2.7.4. Ten aanzien van de noodzaak van de omleggingen van de N9 bij Schoorldam en De Stolpen stelt de Afdeling vast dat thans bij beide kernen sprake is van gelijkvloers kruisend bestemmingsverkeer met het snellere doorgaande verkeer op de N9 dat door deze kernen wordt geleid. Voorts staat vast dat dit tot verkeersonveilige situaties leidt en het woon- en leefklimaat in deze kernen niet ten goede komt. Voor zover in dit verband wordt betoogd dat de afgelopen jaren het aantal verkeersongevallen op de N9 is gedaald, overweegt de Afdeling dat, wat hier ook van zij, dit niet reeds met zich brengt dat de noodzaak voor de omleggingen is komen te vervallen. Daarbij betrekt de Afdeling dat volgens de Trajectnota/MER op het tracé van de N9 tussen Koedijk en De Stolpen nog altijd betrekkelijk veel verkeersongevallen plaatsvinden en dat het zogenoemde risicocijfer voor de N9 betrekkelijk hoog is.

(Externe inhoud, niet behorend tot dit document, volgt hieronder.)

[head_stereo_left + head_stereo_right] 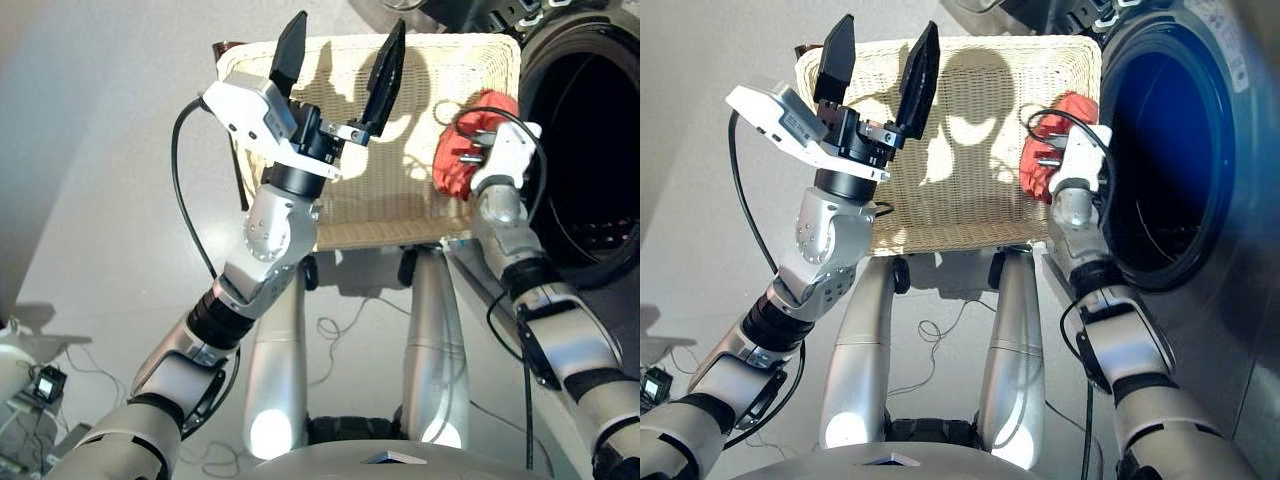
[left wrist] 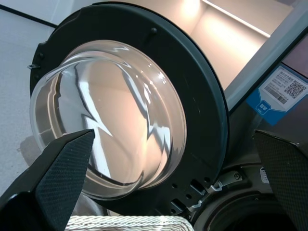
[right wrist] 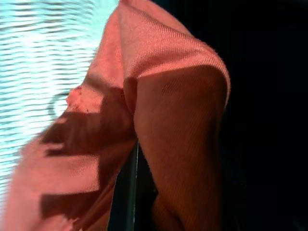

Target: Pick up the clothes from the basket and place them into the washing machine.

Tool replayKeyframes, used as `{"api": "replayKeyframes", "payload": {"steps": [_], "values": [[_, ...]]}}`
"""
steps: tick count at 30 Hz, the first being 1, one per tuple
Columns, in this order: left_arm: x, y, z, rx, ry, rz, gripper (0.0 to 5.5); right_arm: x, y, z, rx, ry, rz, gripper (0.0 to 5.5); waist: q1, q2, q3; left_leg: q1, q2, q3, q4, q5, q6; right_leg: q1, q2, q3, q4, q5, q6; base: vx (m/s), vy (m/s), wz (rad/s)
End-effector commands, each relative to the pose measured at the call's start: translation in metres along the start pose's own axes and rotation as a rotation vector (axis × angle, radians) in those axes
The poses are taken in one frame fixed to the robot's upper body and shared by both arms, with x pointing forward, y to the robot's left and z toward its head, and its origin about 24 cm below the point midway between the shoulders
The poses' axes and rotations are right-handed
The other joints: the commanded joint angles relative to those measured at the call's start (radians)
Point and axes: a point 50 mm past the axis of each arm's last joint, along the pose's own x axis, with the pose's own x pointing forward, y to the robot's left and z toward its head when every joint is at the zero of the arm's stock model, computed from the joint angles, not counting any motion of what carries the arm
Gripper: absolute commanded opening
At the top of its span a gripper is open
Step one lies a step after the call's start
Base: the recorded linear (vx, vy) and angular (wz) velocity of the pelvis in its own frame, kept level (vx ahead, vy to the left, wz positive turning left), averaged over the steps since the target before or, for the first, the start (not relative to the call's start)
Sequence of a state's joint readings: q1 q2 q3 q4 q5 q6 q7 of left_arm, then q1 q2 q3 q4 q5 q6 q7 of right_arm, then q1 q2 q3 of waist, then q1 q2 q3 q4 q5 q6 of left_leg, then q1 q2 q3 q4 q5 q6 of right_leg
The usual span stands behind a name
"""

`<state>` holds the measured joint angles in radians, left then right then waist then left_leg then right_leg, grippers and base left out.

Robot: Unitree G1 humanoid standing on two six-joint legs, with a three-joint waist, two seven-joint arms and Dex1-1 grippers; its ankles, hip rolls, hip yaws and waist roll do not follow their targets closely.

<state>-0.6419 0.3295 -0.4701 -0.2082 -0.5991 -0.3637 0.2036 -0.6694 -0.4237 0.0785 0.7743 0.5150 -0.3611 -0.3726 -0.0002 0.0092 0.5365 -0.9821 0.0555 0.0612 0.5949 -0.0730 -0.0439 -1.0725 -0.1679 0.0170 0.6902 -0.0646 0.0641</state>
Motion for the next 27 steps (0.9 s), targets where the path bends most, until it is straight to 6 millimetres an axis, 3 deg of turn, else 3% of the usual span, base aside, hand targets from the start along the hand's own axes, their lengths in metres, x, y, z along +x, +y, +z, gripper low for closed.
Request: {"api": "replayKeyframes", "payload": {"steps": [1, 3, 12, 22, 27], "values": [[-0.002, -0.006, 0.035, -0.041, -0.19, -0.035, 5.5, 0.002, -0.03, 0.034, 0.17, -0.199, -0.2, 0.0, -0.018, 0.002, -0.017, 0.057, 0.018, -0.003, 0.039, -0.083, -0.021, 0.087, 0.011, 0.006, -0.049, -0.005, 0.06, 0.0, 0.0, 0.0], [-0.001, -0.006, 0.037, -0.035, -0.199, -0.038, 5.5, 0.003, -0.044, 0.044, 0.207, -0.258, -0.285, 0.0, -0.019, 0.002, -0.017, 0.062, 0.017, -0.004, 0.039, -0.087, -0.021, 0.092, 0.011, 0.007, -0.048, -0.008, 0.061, 0.0, 0.0, 0.0], [0.001, -0.007, 0.042, -0.023, -0.231, -0.033, 5.5, 0.009, -0.065, 0.084, 0.326, -0.442, -0.496, 0.0, -0.016, 0.003, -0.017, 0.069, 0.014, -0.006, 0.038, -0.088, -0.019, 0.104, 0.008, 0.01, -0.05, -0.009, 0.064, 0.0, 0.0, 0.0], [0.003, -0.011, 0.043, -0.029, -0.225, -0.063, 5.5, 0.03, -0.09, 0.109, 0.417, -0.441, -0.674, 0.0, 0.004, 0.017, -0.017, 0.062, 0.009, -0.009, 0.038, -0.077, -0.022, 0.101, 0.006, 0.013, -0.05, -0.001, 0.062, 0.0, 0.0, 0.0], [0.003, -0.013, 0.042, -0.061, -0.208, -0.077, 5.5, 0.043, -0.111, 0.144, 0.564, -0.477, -0.744, 0.0, 0.017, 0.019, -0.017, 0.064, 0.012, -0.009, 0.047, -0.084, -0.027, 0.1, 0.004, 0.017, -0.043, -0.006, 0.063, 0.0, 0.0, 0.0]]}}
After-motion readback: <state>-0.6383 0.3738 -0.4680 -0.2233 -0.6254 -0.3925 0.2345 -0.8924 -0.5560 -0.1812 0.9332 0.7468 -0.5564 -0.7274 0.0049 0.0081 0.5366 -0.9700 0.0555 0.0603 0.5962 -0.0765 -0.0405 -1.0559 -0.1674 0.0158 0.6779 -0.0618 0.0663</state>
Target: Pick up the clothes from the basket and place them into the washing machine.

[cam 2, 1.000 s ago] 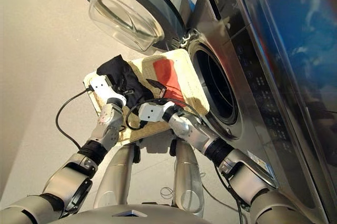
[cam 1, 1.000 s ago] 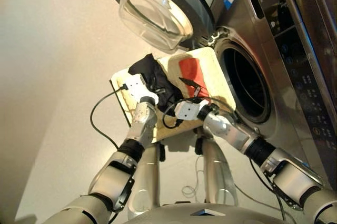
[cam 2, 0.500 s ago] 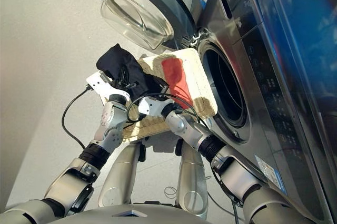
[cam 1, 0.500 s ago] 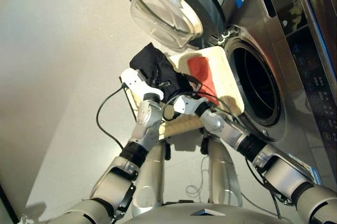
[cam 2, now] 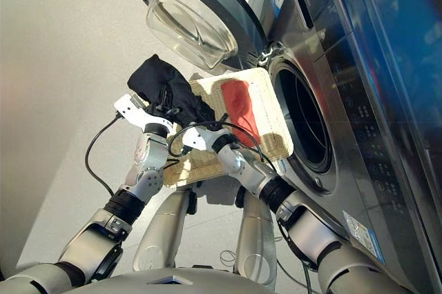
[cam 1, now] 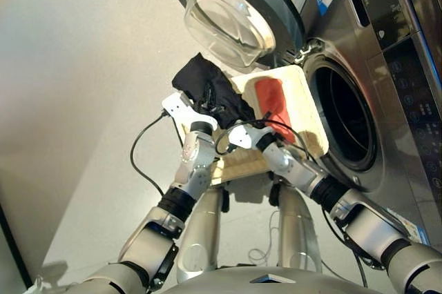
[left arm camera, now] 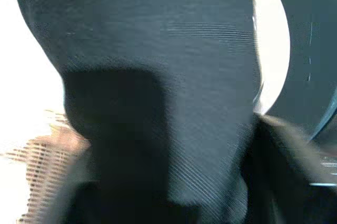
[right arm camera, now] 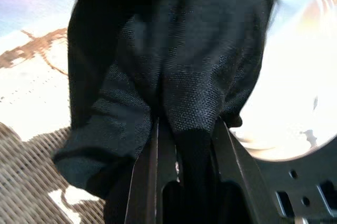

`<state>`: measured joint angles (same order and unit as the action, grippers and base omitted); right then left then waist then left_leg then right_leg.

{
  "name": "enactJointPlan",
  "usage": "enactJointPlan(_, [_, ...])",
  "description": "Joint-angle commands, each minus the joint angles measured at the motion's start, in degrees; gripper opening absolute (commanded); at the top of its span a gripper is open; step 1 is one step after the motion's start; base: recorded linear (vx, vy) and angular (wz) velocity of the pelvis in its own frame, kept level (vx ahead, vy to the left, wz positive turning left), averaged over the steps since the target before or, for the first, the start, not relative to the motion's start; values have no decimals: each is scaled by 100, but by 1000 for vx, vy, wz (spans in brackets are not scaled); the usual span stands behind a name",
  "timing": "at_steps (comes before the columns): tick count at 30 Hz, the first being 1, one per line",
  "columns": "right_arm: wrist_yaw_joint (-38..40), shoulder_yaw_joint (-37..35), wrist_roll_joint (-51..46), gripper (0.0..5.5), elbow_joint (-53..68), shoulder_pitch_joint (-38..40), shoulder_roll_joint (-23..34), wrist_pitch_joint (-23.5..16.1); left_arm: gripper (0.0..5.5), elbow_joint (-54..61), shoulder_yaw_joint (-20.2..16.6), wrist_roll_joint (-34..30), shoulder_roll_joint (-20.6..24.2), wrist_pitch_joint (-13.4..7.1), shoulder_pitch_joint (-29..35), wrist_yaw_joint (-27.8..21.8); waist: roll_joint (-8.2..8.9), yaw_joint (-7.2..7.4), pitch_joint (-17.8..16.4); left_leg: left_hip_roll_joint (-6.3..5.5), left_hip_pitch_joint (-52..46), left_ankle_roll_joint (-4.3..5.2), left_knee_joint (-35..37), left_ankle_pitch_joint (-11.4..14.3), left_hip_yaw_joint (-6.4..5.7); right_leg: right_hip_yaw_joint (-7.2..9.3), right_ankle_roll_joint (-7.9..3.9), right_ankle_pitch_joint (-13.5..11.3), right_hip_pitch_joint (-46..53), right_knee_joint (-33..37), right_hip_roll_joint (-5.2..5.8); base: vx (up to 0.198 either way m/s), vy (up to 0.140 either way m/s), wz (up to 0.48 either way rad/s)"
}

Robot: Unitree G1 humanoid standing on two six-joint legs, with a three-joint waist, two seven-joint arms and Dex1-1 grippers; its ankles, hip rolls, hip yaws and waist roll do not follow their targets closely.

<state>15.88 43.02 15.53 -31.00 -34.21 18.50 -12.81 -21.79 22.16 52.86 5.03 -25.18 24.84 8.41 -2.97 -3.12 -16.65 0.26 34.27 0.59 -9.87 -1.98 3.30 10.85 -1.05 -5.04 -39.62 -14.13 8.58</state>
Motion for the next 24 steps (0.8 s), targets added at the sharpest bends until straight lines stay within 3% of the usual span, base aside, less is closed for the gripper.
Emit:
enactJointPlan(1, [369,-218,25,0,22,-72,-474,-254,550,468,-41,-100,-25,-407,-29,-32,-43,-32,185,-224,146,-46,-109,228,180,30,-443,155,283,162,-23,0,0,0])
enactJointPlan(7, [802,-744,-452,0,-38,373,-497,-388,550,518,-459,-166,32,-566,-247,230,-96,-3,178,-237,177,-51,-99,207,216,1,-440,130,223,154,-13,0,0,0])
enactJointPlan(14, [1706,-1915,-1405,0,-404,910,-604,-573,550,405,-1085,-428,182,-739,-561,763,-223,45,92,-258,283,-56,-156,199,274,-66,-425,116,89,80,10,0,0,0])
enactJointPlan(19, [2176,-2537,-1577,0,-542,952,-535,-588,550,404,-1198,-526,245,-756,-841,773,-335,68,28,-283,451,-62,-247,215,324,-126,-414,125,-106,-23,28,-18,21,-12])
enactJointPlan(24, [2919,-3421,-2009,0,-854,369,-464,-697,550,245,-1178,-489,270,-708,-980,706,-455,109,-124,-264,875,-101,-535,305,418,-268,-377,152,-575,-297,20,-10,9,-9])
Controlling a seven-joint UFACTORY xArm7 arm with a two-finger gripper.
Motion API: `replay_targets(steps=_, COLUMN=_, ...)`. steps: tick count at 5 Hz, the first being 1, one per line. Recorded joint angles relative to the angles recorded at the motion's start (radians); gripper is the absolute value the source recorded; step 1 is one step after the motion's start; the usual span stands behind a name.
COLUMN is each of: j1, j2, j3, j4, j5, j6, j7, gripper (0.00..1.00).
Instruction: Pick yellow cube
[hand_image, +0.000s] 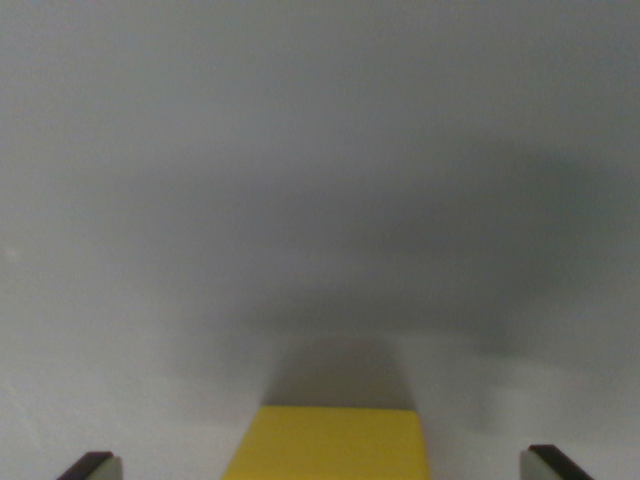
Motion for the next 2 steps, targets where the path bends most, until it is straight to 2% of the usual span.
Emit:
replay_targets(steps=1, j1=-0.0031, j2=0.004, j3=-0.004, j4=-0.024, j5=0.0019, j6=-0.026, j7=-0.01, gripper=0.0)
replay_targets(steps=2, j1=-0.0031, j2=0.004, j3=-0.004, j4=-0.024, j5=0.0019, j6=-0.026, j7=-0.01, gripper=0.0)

Voor zover door [appellanten sub 9] wordt betoogd dat de congestie op de N9 bij De Stolpen voornamelijk wordt veroorzaakt door het verkeer van en naar de brug over het Noord-Hollands Kanaal, dat dit na de voorziene omlegging van de N9 bij De Stolpen niet zal veranderen en er derhalve geen noodzaak bestaat voor deze omlegging, wordt, gelet op de Trajectnota/MER en het deskundigenbericht, overwogen dat aannemelijk is dat bij brugopeningen congestie ontstaat op de N9 omdat het afslaande verkeer een wachtrij vormt op de N9 die het doorgaande verkeer belemmert en dat het Tracébesluit bij De Stolpen beoogt te voorzien in een oplossing van dit probleem door extra lange uitvoegstroken en een meerstrooksrotonde.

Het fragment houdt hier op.